Portugal als normale Demokratie, unter sozialistischer Regie
Als Portugal 1975 stark nach links driftete, schlossen einige «Falken» in den USA eine Intervention nicht aus. Immerhin war der Putsch in Chile vom 11. September 1973 noch in frischer Erinnerung. Es war Soares, der den damaligen Botschafter der USA in Lissabon, Frank Carlucci, davon überzeugte, dass es besser sei, moderate Kräfte zu stärken. Er behielt Recht und nahm in Kauf, von linker Seite hören zu müssen, dass er ein Verräter sei.
Es war auch Soares, der 1977 als Regierungschef die Aufnahme in die damalige EWG beantragte und 1985 das Abkommen über den Beitritt (der zeitgleich mit Spanien erfolgte) unterzeichnete. Ohne Hemmungen legte Soares notfalls aber seine soziale Sorge beiseite, etwa als er 1978 und 1983 angesichts von finanziellen Krisen den Internationalen Währungsfonds auf den Plan rief und dem Volk hohe Opfer aufbürdete. Gegner grinsten, er habe den Sozialismus in die Schublade gesteckt. Portugal wurde letztlich zur ganz normalen westlichen Demokratie.

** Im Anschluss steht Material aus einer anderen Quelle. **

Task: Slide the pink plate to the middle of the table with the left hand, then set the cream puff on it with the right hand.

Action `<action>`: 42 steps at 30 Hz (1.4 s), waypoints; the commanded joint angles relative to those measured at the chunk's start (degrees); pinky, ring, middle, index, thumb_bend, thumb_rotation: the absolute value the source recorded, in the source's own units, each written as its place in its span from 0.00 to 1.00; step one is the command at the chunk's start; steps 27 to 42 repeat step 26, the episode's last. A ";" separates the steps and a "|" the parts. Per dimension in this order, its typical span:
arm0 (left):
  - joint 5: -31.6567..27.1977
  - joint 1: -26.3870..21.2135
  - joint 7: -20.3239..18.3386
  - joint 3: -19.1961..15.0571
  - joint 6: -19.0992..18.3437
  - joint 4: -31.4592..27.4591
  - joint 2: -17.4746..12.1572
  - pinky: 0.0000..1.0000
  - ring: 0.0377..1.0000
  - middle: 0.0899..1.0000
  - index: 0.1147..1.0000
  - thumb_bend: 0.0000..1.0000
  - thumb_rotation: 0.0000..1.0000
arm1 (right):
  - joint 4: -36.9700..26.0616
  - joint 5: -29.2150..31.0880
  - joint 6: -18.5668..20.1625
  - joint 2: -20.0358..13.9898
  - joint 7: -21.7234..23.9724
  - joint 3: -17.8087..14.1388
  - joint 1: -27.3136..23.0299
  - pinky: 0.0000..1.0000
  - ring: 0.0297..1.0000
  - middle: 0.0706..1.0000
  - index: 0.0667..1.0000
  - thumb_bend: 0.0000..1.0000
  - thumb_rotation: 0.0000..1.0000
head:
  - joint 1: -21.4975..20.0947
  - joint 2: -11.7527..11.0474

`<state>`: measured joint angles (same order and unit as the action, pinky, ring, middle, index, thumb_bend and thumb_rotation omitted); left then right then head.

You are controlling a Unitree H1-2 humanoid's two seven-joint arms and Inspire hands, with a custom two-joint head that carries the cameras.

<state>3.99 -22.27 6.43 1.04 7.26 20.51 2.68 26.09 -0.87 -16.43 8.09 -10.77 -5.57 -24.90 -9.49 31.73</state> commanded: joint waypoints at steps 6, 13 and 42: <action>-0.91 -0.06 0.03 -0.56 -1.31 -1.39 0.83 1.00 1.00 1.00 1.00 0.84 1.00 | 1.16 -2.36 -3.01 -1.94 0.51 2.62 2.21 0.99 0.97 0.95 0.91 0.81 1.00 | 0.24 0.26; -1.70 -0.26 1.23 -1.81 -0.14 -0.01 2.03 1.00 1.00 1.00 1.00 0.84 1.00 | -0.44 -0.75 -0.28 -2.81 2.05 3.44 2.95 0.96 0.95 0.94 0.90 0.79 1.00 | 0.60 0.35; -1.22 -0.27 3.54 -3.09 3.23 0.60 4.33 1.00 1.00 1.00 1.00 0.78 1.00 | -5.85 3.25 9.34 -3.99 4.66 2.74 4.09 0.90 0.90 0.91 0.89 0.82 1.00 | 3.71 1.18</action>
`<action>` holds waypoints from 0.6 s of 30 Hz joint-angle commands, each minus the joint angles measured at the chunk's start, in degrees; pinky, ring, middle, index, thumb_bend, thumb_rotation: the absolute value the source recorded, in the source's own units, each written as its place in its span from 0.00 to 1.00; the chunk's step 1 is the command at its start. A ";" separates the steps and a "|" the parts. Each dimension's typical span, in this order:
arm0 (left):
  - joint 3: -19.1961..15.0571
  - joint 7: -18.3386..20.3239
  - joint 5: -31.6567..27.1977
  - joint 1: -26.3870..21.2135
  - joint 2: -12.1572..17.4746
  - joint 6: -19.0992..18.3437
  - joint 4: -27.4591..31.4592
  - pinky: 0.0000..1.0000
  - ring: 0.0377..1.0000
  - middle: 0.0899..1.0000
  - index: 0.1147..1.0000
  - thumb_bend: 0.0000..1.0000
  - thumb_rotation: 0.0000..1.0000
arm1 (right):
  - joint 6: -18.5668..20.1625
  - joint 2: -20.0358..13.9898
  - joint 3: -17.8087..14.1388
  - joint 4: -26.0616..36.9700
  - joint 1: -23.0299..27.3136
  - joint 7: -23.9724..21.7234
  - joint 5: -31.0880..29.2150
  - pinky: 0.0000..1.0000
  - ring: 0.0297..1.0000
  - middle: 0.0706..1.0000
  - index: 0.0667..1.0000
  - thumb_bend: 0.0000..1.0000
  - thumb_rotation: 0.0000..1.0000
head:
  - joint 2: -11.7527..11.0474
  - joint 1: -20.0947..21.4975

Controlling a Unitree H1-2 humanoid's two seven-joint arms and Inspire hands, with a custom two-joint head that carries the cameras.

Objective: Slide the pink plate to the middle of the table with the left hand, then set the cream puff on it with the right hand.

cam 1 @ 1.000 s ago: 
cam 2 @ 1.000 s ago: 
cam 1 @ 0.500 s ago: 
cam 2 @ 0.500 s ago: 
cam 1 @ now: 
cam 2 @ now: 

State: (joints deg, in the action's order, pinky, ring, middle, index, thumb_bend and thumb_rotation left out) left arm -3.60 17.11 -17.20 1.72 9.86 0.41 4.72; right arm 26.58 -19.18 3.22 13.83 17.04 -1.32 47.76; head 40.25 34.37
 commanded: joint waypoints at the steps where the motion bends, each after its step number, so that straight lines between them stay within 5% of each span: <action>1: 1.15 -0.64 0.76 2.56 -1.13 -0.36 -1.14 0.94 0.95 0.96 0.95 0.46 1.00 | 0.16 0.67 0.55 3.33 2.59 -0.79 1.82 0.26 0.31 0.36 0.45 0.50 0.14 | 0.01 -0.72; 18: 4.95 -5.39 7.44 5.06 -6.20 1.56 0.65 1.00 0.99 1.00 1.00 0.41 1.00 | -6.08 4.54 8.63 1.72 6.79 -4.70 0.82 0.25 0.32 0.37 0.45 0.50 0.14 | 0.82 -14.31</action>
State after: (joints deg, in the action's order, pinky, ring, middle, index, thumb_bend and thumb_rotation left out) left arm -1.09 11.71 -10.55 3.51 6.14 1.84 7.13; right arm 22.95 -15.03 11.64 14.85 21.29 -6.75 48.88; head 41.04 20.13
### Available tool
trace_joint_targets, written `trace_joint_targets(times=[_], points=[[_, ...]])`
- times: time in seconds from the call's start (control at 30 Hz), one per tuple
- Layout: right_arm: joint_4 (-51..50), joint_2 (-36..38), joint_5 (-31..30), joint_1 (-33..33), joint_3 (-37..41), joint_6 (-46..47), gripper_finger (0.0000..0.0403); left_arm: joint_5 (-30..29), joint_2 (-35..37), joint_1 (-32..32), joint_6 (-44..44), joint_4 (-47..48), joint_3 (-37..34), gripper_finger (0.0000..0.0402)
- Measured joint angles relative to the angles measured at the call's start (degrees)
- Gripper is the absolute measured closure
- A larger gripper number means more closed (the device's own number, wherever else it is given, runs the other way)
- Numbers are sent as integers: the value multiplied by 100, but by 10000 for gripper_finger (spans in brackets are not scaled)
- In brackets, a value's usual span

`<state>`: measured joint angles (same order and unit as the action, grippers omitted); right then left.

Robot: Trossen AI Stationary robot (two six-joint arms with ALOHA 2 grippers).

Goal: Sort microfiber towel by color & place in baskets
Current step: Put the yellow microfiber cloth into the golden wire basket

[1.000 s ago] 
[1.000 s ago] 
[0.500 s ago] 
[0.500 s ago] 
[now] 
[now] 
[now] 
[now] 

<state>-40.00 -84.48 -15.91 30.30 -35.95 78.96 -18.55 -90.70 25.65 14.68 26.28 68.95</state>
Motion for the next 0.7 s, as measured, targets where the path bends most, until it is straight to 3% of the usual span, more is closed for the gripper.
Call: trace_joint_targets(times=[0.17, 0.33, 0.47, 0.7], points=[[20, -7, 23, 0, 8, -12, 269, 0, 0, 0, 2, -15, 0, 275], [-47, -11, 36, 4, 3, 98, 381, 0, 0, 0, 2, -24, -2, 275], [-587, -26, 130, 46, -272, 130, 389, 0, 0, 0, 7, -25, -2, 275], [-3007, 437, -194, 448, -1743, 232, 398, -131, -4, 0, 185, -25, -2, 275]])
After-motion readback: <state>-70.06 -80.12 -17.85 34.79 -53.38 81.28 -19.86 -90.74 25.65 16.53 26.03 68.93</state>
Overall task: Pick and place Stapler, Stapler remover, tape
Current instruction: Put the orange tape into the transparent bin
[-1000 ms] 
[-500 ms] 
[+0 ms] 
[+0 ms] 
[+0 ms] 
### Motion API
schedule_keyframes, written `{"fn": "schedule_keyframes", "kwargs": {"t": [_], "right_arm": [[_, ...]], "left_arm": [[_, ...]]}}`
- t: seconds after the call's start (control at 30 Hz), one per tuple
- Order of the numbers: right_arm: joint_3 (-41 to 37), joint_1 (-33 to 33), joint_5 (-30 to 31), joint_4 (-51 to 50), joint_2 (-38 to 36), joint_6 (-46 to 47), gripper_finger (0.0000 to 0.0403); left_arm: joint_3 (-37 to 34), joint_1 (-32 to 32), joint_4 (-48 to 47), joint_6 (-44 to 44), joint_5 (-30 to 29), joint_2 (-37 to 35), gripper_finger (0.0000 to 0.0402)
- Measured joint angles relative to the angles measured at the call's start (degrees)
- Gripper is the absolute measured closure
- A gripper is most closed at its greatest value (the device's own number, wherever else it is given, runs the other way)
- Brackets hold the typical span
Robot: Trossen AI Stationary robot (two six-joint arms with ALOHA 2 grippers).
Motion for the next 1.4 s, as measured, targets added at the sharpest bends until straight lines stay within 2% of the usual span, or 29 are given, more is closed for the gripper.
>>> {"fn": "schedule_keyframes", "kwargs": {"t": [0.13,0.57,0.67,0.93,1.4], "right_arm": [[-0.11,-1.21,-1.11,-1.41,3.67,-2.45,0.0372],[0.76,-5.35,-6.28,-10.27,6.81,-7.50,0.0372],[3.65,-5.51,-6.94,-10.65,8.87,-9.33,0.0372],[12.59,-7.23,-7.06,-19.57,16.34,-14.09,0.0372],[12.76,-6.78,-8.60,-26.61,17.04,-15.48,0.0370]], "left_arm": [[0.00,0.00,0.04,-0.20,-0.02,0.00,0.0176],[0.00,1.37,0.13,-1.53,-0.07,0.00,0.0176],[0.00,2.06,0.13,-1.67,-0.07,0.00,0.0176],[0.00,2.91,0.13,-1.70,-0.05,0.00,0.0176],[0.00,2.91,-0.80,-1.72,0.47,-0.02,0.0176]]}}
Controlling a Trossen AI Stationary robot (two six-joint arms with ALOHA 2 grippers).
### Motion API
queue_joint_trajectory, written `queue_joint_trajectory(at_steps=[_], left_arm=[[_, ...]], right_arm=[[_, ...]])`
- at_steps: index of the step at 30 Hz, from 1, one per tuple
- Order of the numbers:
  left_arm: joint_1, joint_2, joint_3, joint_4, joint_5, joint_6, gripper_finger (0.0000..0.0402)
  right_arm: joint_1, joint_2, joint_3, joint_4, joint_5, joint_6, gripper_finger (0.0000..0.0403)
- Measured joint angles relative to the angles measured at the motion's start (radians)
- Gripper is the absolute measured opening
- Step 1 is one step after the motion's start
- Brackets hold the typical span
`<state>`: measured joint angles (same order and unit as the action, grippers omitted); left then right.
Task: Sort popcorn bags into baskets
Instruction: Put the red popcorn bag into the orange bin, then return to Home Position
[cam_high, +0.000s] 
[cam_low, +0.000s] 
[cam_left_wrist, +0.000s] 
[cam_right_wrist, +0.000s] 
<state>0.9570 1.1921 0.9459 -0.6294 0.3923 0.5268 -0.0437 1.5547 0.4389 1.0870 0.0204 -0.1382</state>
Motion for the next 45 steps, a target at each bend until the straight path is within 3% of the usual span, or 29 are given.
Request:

Unter einem anderen sozialistischen Regierungschef, nämlich António Guterres, jetzt Uno-Generalsekretär, qualifizierte sich Portugal für die Startgruppe des 1999 eingeführten Euro. 2011 war es aber auch ein Sozialist, nämlich der inzwischen aus dem PS ausgetretene José Sócrates, der zur Abwendung des Staatsbankrotts die internationale Troika zu Hilfe rief und sich mit ihr, als Bedingung für einen Notkredit, über ein Programm der schmerzhaften Anpassungen einigte. Die Umsetzung des Programms oblag allerdings einer bürgerlichen Regierung, die im Juni 2011 aus einer vorzeitigen Neuwahl hervorging.
Alte Probleme und neue Herausforderungen
Mit dem Versprechen, «das Blatt der Austerität zu wenden», kam der PS mit Costa 2015 wieder ans Ruder. Anfangs ging es tatsächlich aufwärts – und doch gelang es, das Staatsdefizit im Einklang mit den Vorgaben aus Brüssel zu drücken. Nicht nur die Pandemie und der Krieg in der Ukraine haben neue Herausforderungen mit sich gebracht. Gemessen an seinem kaufkraftbereinigten Bruttoinlandprodukt pro Einwohner ist Portugal, gleichauf mit zwei «neuen» EU-Ländern, Ungarn und Rumänien, das sechstärmste Land in der EU – trotz der Milliardenhilfen, die seit 1986 aus Brüssel geflossen sind. Vor allem in grossen Städten ist Wohnraum für Leute mit normalen Einkommen zunehmend unerschwinglich geworden – teils infolge des touristischen Ansturms, der nicht nur Geld ins Land bringt, sondern auch neue Probleme schafft.
Mit dem Vorschlag, leerstehende Wohnungen zwangsweise zu vermieten, ist die sozialistische Regierung kürzlich bei Eigentümern und bei rechten Parteien angeeckt. Letztere haben selbst aber kein überzeugendes Rezept gegen die Wohnungsnot – für die Regierung ein schwacher Trost, falls dem Präsidenten die Geduld ausgeht und die Rechte wieder ans Ruder kommt.